Wipeout is a big escape show, so we don’t want people watching it and thinking about Covid. We don’t talk about Covid. You don’t see people in masks. It’s a non-issue when you’re watching the show. That’s a testament to everything we had to do behind the scenes to make it safe for everyone to be on the show.

TV FORMATS: Wipeout was a big seller internationally when it first came out. How did the international versions differ from yours?

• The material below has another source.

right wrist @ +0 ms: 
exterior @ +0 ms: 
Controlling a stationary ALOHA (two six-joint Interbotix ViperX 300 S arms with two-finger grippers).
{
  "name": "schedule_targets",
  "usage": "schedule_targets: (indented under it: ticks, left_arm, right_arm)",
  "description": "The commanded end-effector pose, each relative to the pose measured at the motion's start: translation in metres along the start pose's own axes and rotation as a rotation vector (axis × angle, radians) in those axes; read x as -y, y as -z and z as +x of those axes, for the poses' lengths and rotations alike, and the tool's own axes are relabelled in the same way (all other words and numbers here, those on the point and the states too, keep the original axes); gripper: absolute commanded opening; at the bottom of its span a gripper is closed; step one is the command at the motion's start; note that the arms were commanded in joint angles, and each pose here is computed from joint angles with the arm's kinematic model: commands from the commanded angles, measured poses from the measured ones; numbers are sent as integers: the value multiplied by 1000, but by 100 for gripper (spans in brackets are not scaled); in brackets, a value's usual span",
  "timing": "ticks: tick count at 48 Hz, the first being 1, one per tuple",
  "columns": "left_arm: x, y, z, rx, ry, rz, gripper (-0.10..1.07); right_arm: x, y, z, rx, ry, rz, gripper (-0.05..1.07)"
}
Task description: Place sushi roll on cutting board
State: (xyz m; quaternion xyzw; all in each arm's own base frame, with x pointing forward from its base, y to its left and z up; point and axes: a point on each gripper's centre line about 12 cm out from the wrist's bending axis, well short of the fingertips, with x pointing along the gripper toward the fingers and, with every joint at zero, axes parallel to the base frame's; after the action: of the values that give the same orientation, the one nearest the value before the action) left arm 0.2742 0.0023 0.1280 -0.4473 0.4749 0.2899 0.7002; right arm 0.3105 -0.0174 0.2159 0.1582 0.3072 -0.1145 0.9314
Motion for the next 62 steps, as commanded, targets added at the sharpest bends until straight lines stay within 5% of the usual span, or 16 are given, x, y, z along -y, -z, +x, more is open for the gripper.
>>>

KUNITZ: In the earlier days, we set up a home base in Argentina. Over 40 countries came to do their own versions. It was interesting to see how they did it differently from us. Yes, they were on the same course. Yes, they were running the same obstacles. But to be honest, I think we did it better! A lot of it has to do with the budgets. A lot of other countries would send fewer contestants because that would save money, and they would show the full run of the contestants. That’s something we generally don’t ever do. When we do our first part of the course, the qualifier, we do montages. We only show the best moments of each contestant running that course. That keeps it fast, it keeps the pace going, it keeps the comedy going, and the viewer never gets bored. Some of the foreign versions played slower because they would show whole runs. Having said that, different countries have different ways of watching television. That might work in that market. I prefer to keep it fast-paced and keep it moving. You’ll never get bored watching the U.S. version of Wipeout.

TV FORMATS: It was a show known for attracting a co-viewing audience. Has that element been retained for the new version on TBS?

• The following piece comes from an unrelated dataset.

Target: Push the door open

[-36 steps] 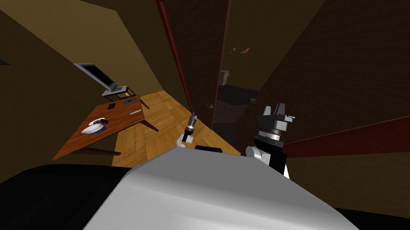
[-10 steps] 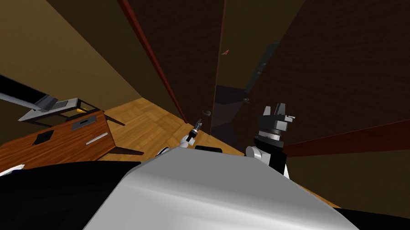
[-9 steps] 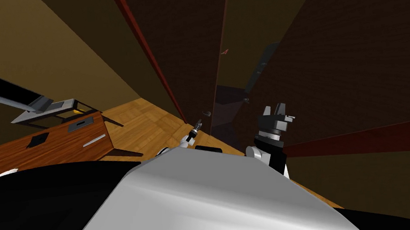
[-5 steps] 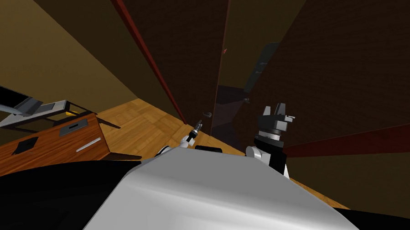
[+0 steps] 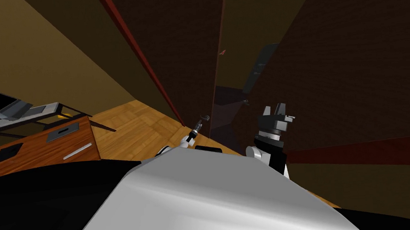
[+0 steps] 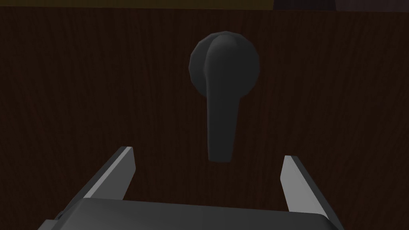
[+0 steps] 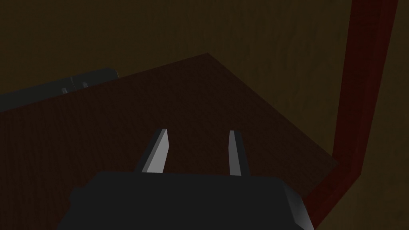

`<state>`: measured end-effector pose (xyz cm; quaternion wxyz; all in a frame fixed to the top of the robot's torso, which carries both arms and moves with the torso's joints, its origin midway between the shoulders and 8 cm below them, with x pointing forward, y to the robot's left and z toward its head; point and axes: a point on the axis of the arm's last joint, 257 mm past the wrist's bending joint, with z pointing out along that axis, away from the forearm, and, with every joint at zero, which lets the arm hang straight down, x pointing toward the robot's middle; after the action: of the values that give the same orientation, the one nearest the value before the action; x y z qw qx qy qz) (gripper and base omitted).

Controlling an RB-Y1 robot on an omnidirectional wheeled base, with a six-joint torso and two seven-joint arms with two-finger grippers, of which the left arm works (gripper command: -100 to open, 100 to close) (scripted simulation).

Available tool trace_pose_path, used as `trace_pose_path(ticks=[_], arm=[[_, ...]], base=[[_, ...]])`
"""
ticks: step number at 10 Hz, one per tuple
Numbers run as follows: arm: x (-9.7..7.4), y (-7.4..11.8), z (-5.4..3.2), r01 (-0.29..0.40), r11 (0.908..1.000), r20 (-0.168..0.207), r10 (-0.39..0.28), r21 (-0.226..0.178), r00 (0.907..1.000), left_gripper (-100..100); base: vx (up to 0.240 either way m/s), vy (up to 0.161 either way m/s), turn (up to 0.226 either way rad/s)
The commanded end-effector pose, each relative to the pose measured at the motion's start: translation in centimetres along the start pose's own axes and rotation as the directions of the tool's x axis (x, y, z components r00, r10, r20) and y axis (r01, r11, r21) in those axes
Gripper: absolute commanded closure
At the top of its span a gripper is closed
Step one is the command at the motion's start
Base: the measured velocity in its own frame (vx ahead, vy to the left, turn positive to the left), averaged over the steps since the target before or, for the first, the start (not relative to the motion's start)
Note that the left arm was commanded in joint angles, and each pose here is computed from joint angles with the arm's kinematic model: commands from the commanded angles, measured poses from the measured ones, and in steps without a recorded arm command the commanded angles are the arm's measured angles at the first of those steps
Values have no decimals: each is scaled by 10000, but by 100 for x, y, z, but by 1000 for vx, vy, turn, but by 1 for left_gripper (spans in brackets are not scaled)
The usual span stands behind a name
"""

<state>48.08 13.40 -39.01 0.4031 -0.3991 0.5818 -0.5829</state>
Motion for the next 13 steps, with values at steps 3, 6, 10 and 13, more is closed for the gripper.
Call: trace_pose_path(ticks=[3,6,10,13], arm=[[0,9,-6,10,10000,98,-10,2,10000,-100],[7,11,-6,30,10000,128,-30,4,9999,-100],[7,11,-6,30,10000,128,-30,4,9999,100],[-55,-8,8,-14,10000,273,13,32,9996,100]], base=[[180,-56,-28],[152,-57,-17],[-14,7,-7],[31,-7,4]])
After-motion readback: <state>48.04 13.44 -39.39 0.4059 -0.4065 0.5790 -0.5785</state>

KUNITZ: That was a huge goal for me and TBS. We want families to watch it together. Having said that, TBS is edgier than ABC. When we do get edgy, those jokes will go over the head of the 8-year-old you’re watching with. And the adults will get that humor. Nicole Byer has a blue side. We flirt with that. You’ll hear us bleeping our hosts, which is something you don’t usually hear!

Ten years ago, a police officer had come on set. I walked up and said hello. He said to me, this is the only show on television that I can watch with my 16-year-old daughter and it brings us together as a family. It was a huge moment for me. I realized this goofy, silly, fun show is actually doing some good in bringing families together. I’ve heard that over and over again. Something about people falling down is just universal. Kids love it; adults love it.

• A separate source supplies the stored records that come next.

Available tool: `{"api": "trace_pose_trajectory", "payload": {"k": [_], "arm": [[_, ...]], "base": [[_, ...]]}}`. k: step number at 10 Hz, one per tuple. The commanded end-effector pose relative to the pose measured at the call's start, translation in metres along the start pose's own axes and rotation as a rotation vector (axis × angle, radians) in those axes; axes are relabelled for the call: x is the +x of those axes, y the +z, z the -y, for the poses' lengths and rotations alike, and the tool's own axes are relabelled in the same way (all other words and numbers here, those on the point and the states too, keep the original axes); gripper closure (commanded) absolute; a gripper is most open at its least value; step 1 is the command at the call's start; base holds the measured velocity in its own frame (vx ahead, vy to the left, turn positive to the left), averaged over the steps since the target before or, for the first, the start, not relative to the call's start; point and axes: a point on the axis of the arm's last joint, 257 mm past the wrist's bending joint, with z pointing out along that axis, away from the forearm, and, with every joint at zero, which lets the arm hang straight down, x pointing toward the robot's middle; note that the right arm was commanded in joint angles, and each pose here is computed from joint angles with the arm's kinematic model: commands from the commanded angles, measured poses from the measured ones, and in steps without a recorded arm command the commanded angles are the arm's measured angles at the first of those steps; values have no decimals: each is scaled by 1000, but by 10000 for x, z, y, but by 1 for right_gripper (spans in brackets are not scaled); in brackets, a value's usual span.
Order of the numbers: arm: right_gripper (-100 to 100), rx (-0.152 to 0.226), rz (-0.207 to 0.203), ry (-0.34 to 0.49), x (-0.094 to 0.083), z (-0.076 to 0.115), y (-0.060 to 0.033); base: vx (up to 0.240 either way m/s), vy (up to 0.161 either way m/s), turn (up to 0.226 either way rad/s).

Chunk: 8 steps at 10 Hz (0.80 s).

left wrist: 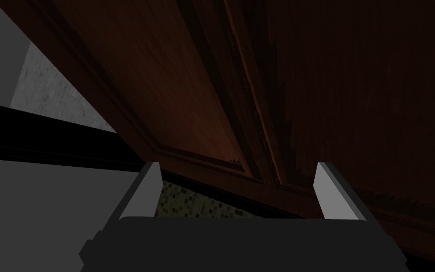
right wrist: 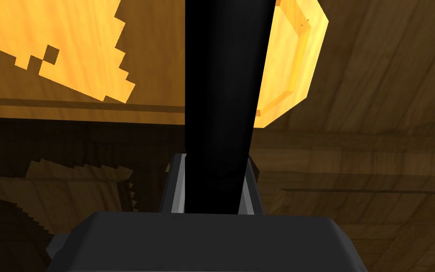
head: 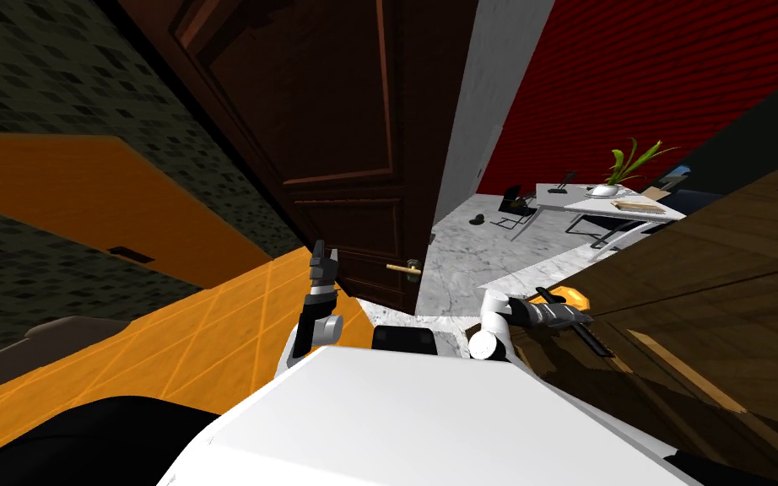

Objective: Push the door open

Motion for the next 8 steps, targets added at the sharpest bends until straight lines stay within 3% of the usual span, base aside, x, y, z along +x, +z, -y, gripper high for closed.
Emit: {"api": "trace_pose_trajectory", "payload": {"k": [1, 5, 6, 7, 8], "arm": [[100, -14, 39, 9, -69, -72, 38], [100, 32, 156, -14, -453, 107, -36], [100, 36, 142, -20, -452, 149, -43], [100, 10, 209, -13, -651, 31, 124], [100, 0, 241, -9, -746, -14, 187]], "base": [[4, -118, 115], [13, -142, 143], [-10, -72, 30], [-18, -80, 124], [-5, -143, 128]]}}
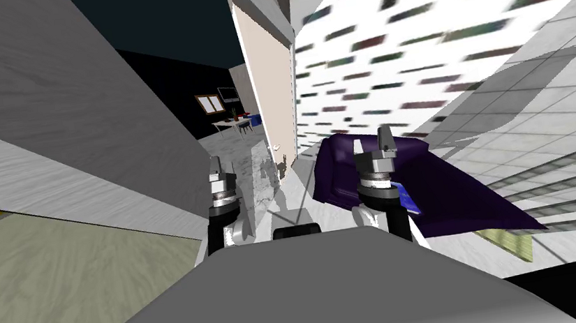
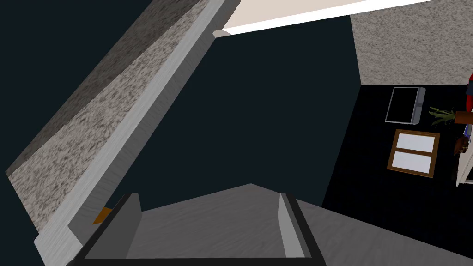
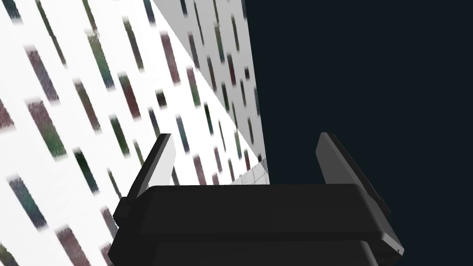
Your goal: Push the door open
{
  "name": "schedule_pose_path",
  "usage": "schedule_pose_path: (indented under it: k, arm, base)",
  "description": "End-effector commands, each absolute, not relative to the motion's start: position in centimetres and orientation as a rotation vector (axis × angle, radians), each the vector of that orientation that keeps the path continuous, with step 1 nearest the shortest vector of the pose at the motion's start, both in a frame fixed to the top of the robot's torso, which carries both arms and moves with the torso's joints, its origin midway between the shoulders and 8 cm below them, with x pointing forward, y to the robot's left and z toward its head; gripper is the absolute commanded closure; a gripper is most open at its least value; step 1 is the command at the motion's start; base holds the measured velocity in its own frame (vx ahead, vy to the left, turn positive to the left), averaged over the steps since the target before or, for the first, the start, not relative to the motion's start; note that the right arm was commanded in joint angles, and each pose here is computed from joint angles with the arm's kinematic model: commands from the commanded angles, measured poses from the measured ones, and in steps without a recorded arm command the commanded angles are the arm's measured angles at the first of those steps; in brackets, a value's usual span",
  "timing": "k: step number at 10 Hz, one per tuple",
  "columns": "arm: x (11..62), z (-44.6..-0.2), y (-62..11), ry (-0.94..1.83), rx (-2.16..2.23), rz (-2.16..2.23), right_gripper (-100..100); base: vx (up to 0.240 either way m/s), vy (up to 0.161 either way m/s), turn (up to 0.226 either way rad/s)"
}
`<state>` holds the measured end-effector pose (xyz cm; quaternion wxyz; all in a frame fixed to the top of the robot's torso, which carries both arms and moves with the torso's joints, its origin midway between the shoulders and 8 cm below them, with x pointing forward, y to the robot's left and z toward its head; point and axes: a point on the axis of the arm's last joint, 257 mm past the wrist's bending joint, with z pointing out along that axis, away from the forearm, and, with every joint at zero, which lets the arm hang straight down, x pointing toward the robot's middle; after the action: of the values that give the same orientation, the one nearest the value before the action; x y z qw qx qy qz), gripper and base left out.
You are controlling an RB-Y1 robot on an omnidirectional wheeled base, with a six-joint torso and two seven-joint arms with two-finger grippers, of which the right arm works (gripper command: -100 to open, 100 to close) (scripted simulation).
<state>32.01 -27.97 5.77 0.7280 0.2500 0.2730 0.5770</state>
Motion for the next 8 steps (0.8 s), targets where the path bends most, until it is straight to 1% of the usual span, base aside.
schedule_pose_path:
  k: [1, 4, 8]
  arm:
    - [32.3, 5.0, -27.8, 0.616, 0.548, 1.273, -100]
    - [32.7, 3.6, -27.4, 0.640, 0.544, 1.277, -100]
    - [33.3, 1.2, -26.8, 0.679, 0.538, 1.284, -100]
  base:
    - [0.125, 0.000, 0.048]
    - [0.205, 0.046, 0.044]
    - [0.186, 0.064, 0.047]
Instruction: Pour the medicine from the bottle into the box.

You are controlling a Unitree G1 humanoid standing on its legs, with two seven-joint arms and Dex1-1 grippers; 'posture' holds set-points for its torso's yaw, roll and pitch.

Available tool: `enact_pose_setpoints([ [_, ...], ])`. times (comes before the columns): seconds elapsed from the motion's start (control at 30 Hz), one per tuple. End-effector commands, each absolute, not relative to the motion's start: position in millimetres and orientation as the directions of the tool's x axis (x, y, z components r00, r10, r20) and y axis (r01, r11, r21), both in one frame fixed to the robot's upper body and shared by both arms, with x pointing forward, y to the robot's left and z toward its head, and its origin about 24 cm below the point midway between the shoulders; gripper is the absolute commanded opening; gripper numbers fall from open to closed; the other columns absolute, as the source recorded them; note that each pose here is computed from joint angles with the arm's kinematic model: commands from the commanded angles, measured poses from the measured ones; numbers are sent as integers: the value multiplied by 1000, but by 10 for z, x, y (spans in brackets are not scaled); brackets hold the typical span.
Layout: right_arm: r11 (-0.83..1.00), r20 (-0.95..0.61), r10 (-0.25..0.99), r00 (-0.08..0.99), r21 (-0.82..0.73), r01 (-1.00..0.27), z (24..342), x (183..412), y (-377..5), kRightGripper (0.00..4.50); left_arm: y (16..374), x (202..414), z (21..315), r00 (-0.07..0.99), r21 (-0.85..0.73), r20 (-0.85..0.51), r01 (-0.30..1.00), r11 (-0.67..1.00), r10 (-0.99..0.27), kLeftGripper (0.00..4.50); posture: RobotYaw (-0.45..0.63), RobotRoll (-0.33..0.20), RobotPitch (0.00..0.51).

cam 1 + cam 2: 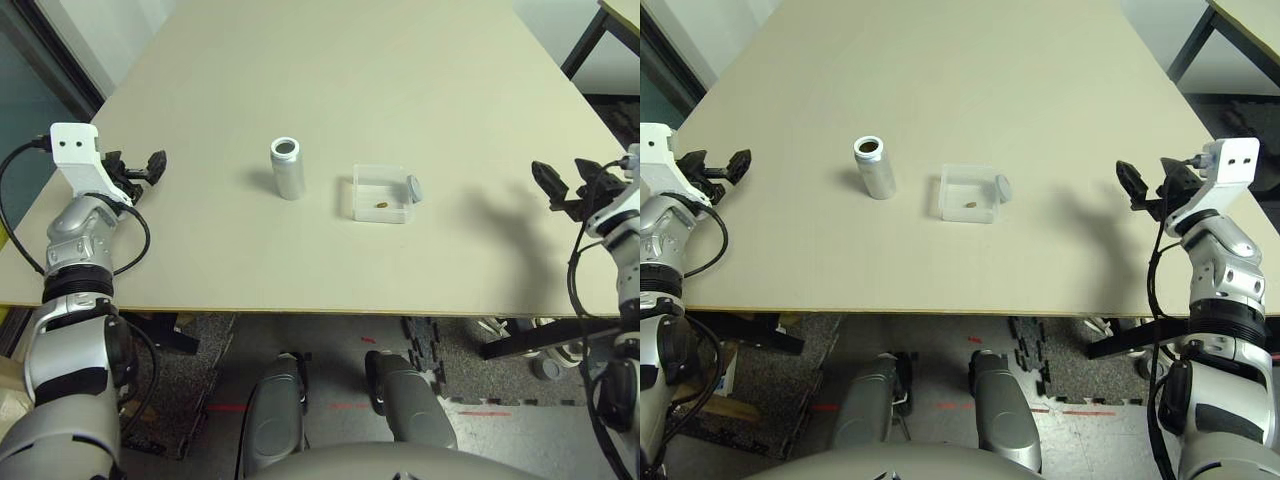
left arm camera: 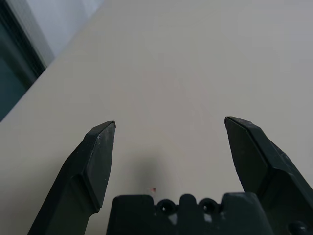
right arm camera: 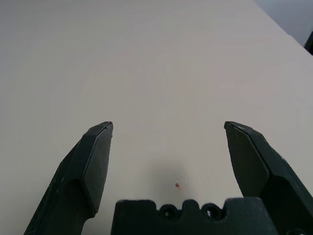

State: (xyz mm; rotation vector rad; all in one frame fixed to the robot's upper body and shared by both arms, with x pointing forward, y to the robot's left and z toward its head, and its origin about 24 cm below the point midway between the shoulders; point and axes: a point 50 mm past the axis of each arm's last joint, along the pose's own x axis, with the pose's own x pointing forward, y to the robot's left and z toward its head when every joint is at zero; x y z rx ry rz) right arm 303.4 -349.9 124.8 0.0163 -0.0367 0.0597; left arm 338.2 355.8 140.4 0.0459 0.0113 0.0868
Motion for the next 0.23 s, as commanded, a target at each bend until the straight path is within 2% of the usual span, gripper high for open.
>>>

TV FORMATS: What are some of the biggest shifts you’ve witnessed in reality television over the last few years?
KUNITZ: The biggest shift is where you find the viewers. Back in the day, it would not be unheard of for us to get an 8.0 in the demo. Today, 1.4 is considered a success! We used to have 18 million people tune in on a single night to watch a show. Those numbers don’t happen anymore. But we’re still finding the viewers—through social media, streaming, video on demand. That’s different for us. When you’re editing these shows, you’d have the traditional thought of saying, We’ll be right back after the commercial. Now, most people aren’t watching that commercial because they’re streaming the show, they’re watching clips on Facebook, it’s on-demand. So we tweaked the language there. We’re aware that our audience is coming from many different places. You may not have 18 million people tune in on the first night, but we’ll still get those numbers—it’ll just be spread out over a couple of weeks. I like that we’re able to find people however they watch TV. My kids are teenagers and they have no idea what network television is. They watch all the shows, but they’re streaming them. They don’t understand the idea of, a show is on at 8 p.m. Monday night. That is completely foreign to them. These are the viewers of the future. I learn from them.